▸ What is needed: Reproduce word for word the lines between those holding "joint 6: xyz" and "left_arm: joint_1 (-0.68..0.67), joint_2", inclusive, and nothing else from the data below.

▸ Data supplied:
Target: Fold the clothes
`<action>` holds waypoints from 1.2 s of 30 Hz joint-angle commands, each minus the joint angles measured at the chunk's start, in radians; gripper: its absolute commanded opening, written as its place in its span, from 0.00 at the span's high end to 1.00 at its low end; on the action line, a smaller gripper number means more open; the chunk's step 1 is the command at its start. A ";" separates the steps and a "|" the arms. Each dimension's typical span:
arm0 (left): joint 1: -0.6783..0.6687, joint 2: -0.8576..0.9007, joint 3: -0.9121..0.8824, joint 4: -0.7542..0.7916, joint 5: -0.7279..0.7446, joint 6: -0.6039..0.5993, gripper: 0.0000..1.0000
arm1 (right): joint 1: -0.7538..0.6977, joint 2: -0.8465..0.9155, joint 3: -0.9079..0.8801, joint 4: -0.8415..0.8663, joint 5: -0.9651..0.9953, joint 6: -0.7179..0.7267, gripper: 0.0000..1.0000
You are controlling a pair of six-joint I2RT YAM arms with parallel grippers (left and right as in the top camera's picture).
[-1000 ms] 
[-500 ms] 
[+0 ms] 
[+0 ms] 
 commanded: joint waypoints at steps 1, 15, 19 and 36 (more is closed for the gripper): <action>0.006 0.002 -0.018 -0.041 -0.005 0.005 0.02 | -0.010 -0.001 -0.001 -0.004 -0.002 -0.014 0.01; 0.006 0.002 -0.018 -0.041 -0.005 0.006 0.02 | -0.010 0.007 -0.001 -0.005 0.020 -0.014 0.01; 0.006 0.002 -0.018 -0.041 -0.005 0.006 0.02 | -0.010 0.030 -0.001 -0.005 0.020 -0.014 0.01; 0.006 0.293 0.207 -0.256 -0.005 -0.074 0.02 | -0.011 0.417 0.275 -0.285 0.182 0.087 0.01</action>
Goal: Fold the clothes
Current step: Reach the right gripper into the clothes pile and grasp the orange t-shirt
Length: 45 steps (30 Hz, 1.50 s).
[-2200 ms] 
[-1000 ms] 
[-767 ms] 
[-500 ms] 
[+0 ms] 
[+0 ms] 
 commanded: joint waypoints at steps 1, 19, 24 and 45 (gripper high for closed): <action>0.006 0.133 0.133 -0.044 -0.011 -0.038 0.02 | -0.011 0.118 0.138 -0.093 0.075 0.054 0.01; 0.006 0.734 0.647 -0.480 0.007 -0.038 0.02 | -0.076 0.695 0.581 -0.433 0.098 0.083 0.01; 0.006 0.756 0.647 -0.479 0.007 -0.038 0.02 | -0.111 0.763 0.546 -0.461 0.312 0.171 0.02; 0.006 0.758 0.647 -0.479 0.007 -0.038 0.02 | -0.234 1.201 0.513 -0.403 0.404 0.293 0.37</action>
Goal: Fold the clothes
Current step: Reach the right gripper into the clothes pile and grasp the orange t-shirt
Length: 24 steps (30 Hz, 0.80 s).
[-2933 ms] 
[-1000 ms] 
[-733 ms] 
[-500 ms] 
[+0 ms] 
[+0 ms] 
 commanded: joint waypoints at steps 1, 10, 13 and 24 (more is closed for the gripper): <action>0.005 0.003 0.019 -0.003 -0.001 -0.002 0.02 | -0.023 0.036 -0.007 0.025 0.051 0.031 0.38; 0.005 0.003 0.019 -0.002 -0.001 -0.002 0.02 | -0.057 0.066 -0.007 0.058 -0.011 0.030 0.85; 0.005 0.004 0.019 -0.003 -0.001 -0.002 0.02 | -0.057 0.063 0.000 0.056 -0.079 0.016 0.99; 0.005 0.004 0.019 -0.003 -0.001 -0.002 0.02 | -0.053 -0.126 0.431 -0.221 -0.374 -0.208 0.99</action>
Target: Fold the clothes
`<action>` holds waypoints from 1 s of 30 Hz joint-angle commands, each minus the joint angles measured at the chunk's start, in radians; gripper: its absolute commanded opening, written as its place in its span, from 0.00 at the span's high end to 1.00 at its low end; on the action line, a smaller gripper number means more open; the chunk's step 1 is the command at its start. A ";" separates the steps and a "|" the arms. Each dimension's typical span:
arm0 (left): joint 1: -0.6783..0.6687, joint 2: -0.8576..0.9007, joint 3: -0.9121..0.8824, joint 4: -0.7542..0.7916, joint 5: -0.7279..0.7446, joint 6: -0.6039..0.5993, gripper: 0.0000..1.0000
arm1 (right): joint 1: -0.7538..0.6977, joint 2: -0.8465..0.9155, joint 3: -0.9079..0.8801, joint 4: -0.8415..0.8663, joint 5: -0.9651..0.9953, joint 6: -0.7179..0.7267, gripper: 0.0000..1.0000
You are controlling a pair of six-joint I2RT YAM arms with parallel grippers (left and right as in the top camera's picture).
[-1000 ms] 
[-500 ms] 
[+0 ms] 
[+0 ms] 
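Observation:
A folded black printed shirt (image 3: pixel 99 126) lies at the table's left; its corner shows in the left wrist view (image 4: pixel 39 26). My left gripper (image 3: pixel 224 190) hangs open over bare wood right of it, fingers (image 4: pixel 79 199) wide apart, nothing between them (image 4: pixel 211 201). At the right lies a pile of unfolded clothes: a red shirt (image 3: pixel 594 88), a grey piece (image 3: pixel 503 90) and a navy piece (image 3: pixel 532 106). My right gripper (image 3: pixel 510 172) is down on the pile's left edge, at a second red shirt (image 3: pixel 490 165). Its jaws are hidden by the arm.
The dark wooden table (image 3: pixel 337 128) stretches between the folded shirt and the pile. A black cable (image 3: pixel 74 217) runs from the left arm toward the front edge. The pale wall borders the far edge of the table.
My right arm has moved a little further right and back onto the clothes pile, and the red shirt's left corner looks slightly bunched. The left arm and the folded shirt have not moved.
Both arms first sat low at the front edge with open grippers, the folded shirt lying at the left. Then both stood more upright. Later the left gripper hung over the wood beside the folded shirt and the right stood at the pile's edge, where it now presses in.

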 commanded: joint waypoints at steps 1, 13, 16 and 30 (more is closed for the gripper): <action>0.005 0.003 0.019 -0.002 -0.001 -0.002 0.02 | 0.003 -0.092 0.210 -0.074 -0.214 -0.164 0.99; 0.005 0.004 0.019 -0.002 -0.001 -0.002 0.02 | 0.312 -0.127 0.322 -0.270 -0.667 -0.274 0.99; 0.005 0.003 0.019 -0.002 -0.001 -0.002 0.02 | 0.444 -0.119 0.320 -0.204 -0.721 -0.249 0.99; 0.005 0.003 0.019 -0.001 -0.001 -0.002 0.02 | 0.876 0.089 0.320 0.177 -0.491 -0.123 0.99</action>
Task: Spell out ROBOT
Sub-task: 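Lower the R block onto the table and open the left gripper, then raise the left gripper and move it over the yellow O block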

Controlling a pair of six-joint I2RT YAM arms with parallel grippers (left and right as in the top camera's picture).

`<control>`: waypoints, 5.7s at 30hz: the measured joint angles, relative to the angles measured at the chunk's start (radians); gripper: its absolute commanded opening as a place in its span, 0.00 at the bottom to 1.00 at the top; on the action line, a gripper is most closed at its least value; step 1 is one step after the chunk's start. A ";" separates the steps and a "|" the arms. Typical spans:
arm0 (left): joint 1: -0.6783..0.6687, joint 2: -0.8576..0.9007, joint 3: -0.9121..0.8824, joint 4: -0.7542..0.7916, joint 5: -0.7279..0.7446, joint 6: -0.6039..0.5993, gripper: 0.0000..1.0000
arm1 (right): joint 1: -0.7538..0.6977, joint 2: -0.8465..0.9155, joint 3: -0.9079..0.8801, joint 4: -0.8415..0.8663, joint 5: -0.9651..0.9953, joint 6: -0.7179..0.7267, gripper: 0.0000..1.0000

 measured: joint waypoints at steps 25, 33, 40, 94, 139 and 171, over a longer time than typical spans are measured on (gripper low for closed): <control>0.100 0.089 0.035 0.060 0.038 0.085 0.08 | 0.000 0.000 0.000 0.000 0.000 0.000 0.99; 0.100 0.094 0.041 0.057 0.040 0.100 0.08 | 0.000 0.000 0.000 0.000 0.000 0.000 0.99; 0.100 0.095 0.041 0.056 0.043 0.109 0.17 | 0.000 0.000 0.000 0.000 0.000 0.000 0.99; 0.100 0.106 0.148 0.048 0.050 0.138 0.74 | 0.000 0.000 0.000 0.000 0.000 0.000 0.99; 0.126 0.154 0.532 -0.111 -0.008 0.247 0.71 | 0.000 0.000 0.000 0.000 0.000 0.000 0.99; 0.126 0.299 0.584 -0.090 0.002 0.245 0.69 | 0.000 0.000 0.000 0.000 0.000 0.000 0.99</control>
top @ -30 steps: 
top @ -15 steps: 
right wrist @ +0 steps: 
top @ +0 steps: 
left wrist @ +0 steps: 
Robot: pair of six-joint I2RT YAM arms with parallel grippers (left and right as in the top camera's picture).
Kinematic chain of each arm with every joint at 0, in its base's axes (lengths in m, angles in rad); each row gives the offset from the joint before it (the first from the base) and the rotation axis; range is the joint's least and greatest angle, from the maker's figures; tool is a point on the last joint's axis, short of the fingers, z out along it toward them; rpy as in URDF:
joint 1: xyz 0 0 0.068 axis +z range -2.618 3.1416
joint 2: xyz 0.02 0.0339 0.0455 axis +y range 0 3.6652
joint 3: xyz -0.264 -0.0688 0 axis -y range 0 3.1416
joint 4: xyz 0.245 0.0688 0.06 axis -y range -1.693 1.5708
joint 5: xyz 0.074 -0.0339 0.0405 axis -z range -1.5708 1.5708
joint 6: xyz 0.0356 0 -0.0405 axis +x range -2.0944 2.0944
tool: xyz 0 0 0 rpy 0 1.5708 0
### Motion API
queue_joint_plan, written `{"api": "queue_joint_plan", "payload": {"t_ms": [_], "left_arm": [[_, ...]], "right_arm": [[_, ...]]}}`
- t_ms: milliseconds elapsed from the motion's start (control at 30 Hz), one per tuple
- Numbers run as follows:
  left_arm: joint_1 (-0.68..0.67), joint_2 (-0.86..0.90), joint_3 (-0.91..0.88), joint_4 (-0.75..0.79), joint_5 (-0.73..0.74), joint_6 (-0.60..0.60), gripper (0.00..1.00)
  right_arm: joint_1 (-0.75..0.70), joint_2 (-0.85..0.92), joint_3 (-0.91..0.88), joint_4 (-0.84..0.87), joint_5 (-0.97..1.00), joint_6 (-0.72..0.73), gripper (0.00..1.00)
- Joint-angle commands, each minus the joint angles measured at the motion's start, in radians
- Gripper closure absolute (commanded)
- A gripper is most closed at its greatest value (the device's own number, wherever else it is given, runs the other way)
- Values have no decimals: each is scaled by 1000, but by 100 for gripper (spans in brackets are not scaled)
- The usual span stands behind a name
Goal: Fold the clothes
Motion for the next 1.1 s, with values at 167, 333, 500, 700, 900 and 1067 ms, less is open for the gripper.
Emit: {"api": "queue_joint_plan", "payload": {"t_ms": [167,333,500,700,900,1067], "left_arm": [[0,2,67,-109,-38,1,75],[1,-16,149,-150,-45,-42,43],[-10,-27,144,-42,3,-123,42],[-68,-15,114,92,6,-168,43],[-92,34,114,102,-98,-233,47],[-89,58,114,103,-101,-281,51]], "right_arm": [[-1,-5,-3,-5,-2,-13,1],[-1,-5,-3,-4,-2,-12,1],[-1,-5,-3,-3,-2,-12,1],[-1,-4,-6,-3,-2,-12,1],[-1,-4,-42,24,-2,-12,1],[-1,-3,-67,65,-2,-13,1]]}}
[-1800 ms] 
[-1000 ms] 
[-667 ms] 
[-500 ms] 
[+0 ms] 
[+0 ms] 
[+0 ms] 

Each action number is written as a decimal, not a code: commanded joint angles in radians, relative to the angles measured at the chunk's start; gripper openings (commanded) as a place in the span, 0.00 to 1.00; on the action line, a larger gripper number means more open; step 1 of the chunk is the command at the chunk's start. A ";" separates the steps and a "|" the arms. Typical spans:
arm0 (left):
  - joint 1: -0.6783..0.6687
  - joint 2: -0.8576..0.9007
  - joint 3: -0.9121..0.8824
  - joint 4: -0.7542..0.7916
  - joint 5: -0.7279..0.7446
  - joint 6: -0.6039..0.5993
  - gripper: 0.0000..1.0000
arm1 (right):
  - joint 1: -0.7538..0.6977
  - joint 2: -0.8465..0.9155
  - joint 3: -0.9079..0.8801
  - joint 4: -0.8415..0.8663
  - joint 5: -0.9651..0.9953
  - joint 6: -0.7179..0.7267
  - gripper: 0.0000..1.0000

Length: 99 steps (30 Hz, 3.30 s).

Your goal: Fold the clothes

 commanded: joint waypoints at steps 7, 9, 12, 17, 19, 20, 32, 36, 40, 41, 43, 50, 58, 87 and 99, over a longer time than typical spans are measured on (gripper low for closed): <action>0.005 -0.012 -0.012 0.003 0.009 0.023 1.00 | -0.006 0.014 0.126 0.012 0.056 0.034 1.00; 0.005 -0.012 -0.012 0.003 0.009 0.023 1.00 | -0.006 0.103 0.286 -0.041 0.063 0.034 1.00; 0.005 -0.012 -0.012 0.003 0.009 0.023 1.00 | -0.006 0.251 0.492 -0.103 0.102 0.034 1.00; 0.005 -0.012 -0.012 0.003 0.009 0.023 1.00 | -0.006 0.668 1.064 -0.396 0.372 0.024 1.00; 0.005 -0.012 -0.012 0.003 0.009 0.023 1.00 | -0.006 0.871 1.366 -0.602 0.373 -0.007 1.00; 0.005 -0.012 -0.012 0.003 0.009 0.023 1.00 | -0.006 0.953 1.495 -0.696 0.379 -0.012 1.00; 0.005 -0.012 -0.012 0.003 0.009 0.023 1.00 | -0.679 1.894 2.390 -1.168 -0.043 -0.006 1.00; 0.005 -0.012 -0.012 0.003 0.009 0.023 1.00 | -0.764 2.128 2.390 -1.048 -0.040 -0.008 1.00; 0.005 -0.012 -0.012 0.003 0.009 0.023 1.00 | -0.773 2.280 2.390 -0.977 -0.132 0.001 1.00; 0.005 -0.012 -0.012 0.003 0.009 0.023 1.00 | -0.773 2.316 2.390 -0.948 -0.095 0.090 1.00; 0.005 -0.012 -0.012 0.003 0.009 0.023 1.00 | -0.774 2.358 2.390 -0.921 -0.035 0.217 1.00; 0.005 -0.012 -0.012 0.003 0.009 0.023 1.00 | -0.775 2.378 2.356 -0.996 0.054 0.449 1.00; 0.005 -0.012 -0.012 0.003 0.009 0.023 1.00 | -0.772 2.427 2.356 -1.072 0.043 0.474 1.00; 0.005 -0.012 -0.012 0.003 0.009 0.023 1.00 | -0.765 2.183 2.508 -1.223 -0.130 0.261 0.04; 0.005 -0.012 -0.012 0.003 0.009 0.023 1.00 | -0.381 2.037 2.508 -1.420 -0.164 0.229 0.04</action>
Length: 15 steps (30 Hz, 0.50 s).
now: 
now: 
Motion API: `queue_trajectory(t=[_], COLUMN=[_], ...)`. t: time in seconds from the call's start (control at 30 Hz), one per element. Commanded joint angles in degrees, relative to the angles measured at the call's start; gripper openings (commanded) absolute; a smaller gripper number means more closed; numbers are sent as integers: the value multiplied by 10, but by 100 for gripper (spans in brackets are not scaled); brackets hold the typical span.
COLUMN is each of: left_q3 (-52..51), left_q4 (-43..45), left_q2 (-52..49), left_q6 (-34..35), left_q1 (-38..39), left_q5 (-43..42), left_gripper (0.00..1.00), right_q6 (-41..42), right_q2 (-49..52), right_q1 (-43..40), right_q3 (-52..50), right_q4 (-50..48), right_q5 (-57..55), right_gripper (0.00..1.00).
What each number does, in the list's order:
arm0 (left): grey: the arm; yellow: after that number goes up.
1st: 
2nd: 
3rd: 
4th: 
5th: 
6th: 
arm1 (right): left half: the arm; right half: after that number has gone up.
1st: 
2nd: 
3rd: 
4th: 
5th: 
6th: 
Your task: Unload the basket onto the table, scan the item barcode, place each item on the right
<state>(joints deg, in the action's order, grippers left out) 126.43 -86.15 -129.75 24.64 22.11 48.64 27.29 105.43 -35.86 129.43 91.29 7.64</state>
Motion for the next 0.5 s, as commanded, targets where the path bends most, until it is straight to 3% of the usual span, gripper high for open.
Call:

▸ Response:
joint 6: xyz 0.0356 0 -0.0405 axis +x range -2.0944 2.0944
tool: xyz 0 0 0 rpy 0 1.5708 0
### Motion API
queue_joint_plan, written `{"api": "queue_joint_plan", "payload": {"t_ms": [_], "left_arm": [[_, ...]], "right_arm": [[_, ...]]}}`
- t_ms: milliseconds elapsed from the motion's start (control at 30 Hz), one per tuple
- Numbers run as follows:
  left_arm: joint_1 (-0.68..0.67), joint_2 (-0.86..0.90), joint_3 (-0.91..0.88), joint_4 (-0.75..0.79), joint_5 (-0.73..0.74), joint_6 (-0.60..0.60), gripper (0.00..1.00)

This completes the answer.